START Dataset records

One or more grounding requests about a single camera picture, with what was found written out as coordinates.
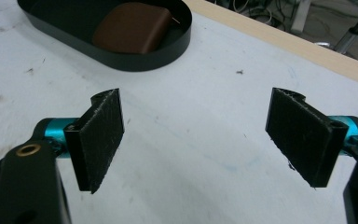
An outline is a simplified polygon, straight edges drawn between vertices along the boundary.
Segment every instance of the gray floor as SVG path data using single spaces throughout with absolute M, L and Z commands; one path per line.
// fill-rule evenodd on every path
M 236 0 L 237 9 L 241 8 L 247 0 Z M 278 29 L 290 33 L 290 27 L 296 14 L 296 6 L 289 3 L 290 0 L 272 0 L 268 5 L 268 11 L 253 10 L 252 2 L 241 13 L 245 16 L 254 16 L 257 13 L 263 16 L 257 20 L 271 24 L 270 15 L 275 20 Z M 310 42 L 326 42 L 335 45 L 344 36 L 348 29 L 358 22 L 358 6 L 349 0 L 312 0 L 309 14 L 304 26 L 304 31 L 299 37 Z M 358 60 L 358 37 L 349 49 L 349 54 Z

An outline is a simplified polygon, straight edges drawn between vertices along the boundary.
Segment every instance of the oval black tray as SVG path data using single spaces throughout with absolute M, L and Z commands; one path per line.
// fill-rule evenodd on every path
M 92 45 L 92 33 L 99 22 L 115 6 L 126 2 L 166 7 L 180 23 L 170 26 L 159 47 L 146 54 L 114 53 Z M 40 31 L 118 70 L 159 68 L 180 57 L 190 43 L 192 15 L 181 0 L 18 0 L 18 4 Z

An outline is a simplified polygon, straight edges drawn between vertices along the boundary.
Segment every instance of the floor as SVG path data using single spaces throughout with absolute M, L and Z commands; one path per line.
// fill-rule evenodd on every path
M 265 24 L 290 33 L 298 0 L 216 0 L 216 4 L 238 11 Z M 312 0 L 302 34 L 310 42 L 335 45 L 358 22 L 358 6 L 349 0 Z M 358 37 L 348 50 L 358 60 Z

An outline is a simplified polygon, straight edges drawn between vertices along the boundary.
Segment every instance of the white table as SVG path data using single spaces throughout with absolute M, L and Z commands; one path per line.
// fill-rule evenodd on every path
M 354 160 L 340 157 L 328 188 L 310 188 L 264 129 L 272 87 L 306 95 L 326 115 L 358 116 L 358 62 L 187 3 L 185 54 L 129 73 L 43 34 L 15 1 L 0 0 L 0 159 L 39 120 L 79 117 L 91 95 L 120 88 L 126 132 L 99 191 L 78 191 L 70 160 L 58 160 L 73 223 L 345 223 Z

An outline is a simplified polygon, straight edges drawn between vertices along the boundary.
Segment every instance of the brown pouch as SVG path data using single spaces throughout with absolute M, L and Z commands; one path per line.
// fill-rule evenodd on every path
M 139 2 L 121 4 L 98 25 L 92 43 L 118 53 L 145 54 L 158 47 L 172 20 L 165 7 Z

END Dataset records

## Task brief
Keep the pictures out and repeat exactly the lines from the beginning of the data through the line that contains "Segment every instance of the gray", both ends included.

## Response area
One or more grounding requests about a single camera picture, with what was found written out as coordinates.
An outline is a simplified polygon, straight edges drawn between vertices along the boundary.
Segment every instance of the gray floor as SVG path data using single spaces throughout with absolute M, L and Z commands; one path per line.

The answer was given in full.